The seat would replace U.S. Senator Jeff Sessions, who was selected by President-elect Donald Trump to serve in his cabinet as attorney general.
“He would consider it an honor if appointed to the office of U. S. Senate,” Moore’s wife, Kayla Moore, told the Montgomery Advertiser.
Bentley spokesperson Yasamie August told the outlet that Moore was “one of the top picks” from a survey sent to the Alabama Republican Executive Committee, which consists of 400 members. The survey asked members last month to submit a nomination for Sessions’ seat.
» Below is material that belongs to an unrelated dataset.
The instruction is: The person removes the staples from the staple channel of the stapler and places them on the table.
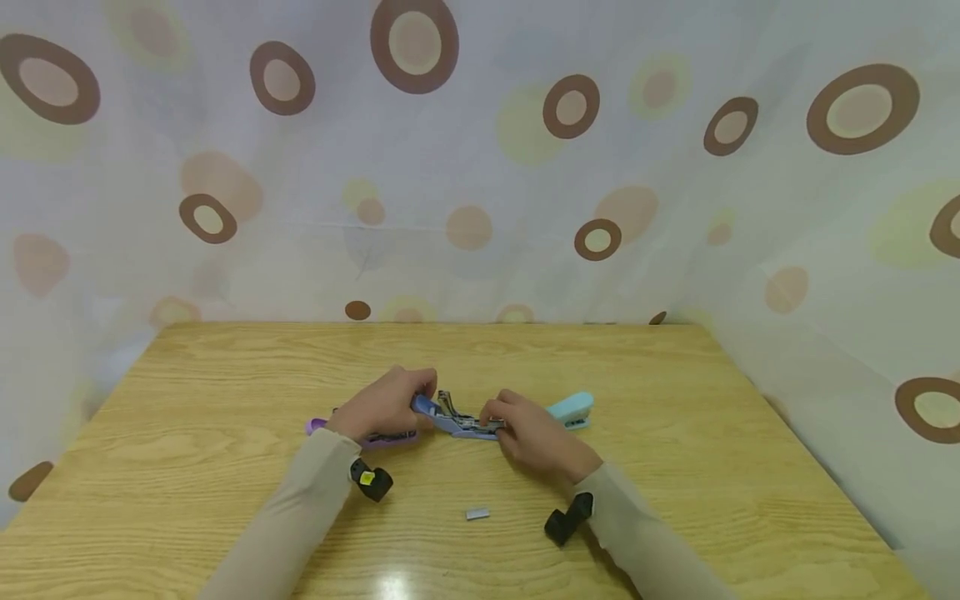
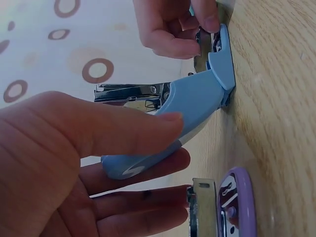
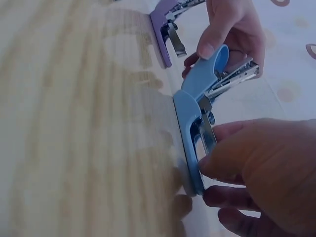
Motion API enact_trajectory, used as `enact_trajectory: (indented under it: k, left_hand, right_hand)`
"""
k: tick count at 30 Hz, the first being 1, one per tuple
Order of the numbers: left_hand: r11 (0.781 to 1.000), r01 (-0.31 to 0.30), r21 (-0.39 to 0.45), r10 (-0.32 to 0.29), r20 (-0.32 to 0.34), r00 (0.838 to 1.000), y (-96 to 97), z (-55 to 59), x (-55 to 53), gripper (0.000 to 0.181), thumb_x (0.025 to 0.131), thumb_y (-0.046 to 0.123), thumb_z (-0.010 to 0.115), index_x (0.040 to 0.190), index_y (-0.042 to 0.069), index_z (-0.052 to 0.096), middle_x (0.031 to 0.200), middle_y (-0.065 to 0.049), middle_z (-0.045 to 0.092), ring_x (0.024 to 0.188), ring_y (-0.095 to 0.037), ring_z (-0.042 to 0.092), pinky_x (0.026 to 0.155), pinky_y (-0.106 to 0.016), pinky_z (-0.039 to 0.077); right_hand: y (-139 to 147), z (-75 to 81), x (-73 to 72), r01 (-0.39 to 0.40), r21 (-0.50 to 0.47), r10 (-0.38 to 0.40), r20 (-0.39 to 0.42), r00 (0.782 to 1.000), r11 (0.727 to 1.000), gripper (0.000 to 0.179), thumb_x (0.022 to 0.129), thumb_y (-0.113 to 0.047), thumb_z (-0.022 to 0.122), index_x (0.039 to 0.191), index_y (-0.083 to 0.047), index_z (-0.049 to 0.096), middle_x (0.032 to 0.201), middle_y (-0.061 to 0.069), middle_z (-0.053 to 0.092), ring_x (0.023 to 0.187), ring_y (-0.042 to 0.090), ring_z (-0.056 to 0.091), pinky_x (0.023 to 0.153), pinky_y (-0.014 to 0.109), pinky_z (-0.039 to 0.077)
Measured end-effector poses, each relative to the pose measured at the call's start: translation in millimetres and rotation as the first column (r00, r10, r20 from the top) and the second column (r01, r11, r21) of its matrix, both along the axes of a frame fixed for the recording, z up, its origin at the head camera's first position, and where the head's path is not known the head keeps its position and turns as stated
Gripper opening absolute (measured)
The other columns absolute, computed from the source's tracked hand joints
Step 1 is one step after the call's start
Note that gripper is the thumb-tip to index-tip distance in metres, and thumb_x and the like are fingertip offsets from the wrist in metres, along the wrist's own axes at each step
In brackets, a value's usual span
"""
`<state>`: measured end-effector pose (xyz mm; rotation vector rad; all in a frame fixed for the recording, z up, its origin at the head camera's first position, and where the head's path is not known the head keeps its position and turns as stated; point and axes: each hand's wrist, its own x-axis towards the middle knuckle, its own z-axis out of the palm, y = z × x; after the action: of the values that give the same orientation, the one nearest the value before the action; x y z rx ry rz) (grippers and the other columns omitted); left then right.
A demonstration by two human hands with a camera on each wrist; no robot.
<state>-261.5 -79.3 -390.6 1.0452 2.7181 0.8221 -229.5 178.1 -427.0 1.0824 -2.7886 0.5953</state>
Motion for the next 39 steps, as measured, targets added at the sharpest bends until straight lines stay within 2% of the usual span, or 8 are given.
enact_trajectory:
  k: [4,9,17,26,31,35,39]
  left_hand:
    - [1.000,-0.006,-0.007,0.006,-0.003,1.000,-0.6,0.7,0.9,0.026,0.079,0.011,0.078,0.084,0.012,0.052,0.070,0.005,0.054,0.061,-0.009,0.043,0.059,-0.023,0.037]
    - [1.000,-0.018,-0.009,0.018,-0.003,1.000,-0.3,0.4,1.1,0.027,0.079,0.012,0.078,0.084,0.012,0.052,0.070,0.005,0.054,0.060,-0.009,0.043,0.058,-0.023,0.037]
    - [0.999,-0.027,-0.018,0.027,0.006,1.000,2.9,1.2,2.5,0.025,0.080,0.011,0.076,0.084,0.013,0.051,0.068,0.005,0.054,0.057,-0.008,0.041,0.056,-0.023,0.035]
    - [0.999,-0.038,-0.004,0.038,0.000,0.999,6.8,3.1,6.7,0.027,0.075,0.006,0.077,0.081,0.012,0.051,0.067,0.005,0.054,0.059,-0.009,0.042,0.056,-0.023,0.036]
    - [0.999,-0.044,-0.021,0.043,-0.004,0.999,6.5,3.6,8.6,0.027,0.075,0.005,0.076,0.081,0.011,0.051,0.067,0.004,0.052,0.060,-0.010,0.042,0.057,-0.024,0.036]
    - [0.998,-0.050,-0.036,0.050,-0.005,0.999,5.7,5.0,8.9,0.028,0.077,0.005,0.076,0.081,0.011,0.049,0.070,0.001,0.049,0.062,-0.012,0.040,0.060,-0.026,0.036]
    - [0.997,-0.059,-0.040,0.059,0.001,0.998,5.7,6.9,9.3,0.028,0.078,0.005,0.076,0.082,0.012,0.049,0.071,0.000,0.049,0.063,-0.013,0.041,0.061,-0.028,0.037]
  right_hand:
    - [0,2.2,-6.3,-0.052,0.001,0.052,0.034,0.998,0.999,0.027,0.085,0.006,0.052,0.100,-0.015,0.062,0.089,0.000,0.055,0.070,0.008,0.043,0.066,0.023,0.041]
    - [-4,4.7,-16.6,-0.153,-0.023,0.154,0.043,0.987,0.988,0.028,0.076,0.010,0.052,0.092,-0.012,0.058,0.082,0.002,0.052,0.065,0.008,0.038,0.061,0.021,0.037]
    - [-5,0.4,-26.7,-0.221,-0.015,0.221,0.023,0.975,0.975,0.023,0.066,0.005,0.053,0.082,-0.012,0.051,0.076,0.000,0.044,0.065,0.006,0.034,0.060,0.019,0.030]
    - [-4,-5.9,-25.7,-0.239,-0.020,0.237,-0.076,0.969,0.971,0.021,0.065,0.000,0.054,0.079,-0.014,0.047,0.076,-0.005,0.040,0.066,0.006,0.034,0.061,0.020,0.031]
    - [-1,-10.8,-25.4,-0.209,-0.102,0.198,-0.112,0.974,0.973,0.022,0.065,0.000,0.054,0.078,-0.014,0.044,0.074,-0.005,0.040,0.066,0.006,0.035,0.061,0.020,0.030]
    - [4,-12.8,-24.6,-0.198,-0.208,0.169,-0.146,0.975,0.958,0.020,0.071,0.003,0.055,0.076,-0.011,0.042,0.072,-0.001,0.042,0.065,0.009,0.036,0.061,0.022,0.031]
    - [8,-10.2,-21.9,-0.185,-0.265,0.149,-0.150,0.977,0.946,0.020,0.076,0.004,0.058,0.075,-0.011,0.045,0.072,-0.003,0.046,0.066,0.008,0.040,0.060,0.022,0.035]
“The person who replaces Senator Sessions must uphold the Constitution, value the rights of the Second Amendment, the rights of the states, support pro-life issues, implement a strong national security policy, support domestic job creation and, most importantly, always put Alabama first,” the instructions read.
In addition to Moore, Bentley interviewed seven others, including U.S. Rep. Mo Brooks, R-Huntsville; Senate President Pro Tem Del Marsh, R-Anniston; Sen. Arthur Orr, R-Decatur; Sen. Cam Ward, R-Alabaster; Sen. Bill Hightower, R-Mobile, and Sen. Trip Pittman, R-Montrose. House Ways and Means Education Chairman Bill Poole, R-Tuscaloosa, was also interviewed as well.
After Bentley selects a replacement for Sessions, the matter will then go up for a public vote.
As previously reported, Moore is currently appealing his suspension from the Alabama Supreme Court for allegedly instructing probate judges not to issue same-sex “marriage” licenses months after the U.S. Supreme Court ruling of Obergefell v. Hodges.
Moore asserts that his memo was only a status update advising that his colleagues had not yet rescinded an order from March 2015 that prohibited judges from issuing the licenses. He says he specifically noted that his words did not weigh in on Obergefell.
“I am not at liberty to provide any guidance to Alabama probate judges on the effect of Obergefell on the existing orders of the Alabama Supreme Court. That issue remains before the entire court, which continues to deliberate on the matter,” Moore wrote on Jan. 6.
The Alabama Court of the Judiciary (COJ) did not believe Moore and found him guilty of ethics charges, contending that he had told judges to act contrary to the U.S. Supreme Court’s ruling. But because the COJ did not have the required unanimity to remove Moore from the bench, it therefore voted to suspend Moore for the remainder of his term.
Moore says that the punishment is wrongful as it was a crafty way to get around not having the mandated unanimity for removal.
“It’s a de facto removal,” he stated in October. “To have the Court of the Judiciary say that we can’t remove you because we didn’t have the votes, but we can suspend you for two-and-a-half years nearly (the rest of Moore’s term), that’s completely improper.”
“It has to be reversed for the sake of the judges and justices in our state or we’re going to warp the law and just let them skip over a unanimous vote for removal and say they can remove you for the rest of your term,” Moore opined.
This week, eight judges filed an amicus brief in support of Moore, echoing his sentiments about the suspension.
His case is expected to be heard next year by a special appeals court.